WHAT IS BEING ASKED - Instruction for the entries that follow: retype exactly the lines from the line with "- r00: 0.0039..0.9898" to the line with "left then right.", both included, and omit all others.

RECORDS TO USE -

****************

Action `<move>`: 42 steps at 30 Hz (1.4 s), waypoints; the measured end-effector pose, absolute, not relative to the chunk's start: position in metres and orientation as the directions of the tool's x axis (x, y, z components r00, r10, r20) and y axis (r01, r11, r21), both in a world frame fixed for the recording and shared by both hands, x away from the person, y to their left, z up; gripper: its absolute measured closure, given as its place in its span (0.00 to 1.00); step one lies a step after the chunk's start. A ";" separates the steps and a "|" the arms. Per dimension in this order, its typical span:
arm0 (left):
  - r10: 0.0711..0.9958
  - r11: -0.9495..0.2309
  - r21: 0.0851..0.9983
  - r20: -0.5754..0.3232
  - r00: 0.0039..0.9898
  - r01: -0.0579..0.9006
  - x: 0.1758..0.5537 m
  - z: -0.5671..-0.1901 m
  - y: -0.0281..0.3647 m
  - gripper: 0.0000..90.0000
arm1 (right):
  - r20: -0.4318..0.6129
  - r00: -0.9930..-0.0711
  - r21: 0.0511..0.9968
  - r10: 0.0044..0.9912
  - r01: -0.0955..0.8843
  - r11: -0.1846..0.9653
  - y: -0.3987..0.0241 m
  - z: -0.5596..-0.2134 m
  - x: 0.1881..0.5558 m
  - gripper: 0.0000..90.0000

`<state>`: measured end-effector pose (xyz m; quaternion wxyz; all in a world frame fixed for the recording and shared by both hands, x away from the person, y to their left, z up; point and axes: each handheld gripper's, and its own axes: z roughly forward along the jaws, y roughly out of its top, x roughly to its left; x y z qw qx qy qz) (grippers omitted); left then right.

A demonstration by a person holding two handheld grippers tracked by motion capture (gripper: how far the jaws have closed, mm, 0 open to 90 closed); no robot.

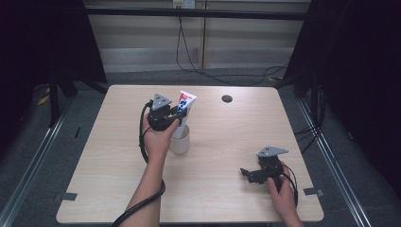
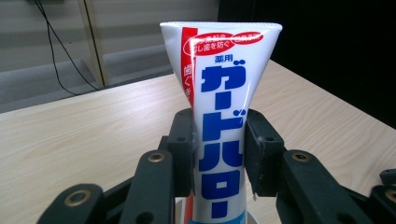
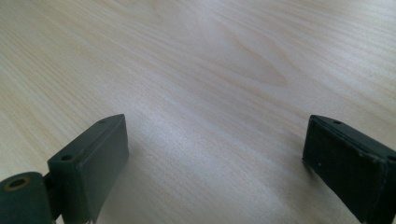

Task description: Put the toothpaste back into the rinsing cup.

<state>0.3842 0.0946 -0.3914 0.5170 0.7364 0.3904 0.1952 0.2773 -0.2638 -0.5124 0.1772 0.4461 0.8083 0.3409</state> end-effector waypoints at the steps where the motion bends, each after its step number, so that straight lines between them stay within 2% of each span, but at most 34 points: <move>1: 0.778 -0.162 0.914 -0.114 0.618 0.371 0.384 -0.394 0.094 0.75 | 0.018 -0.539 0.709 0.842 0.600 0.370 -0.264 -0.512 0.277 0.07; 42: 0.797 -0.146 0.908 -0.127 0.590 0.393 0.369 -0.423 0.098 0.73 | 0.018 -0.539 0.709 0.842 0.601 0.370 -0.264 -0.512 0.277 0.07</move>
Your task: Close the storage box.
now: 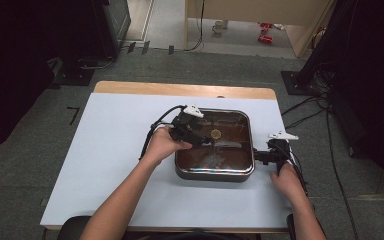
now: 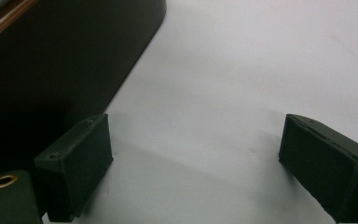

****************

TASK RESULT -
  - r00: 0.0039..0.9898
  - r01: -0.0579..0.9006
  - x: 0.1758..0.5537 m
  - z: -0.5671..-0.1901 m
  - y: -0.0281..0.3647 m
  - gripper: 0.0000..90.0000
arm1 (right):
  - r20: -0.4318..0.6129
  - r00: -0.9930..-0.0711
  - r21: 0.0511..0.9968
  - r10: 0.0044..0.9912
  - r01: -0.0955..0.8843
  - r11: -0.1846..0.9653
  - y: -0.3987..0.0241 m
  - z: -0.5596..-0.2134 m
  - x: 0.1881..0.5558 m
  - gripper: 0.0000..90.0000

`<state>`: measured end-effector pose (xyz m; quaternion wxyz; all in a world frame fixed for the recording and shared by both hands, x away from the person, y to their left, z up; point and axes: each handheld gripper's, and its own axes: z roughly forward along the jaws, y roughly out of its top, x roughly to its left; x y z qw qx qy qz) (grippers omitted); left then right.

What came before makes up the full response.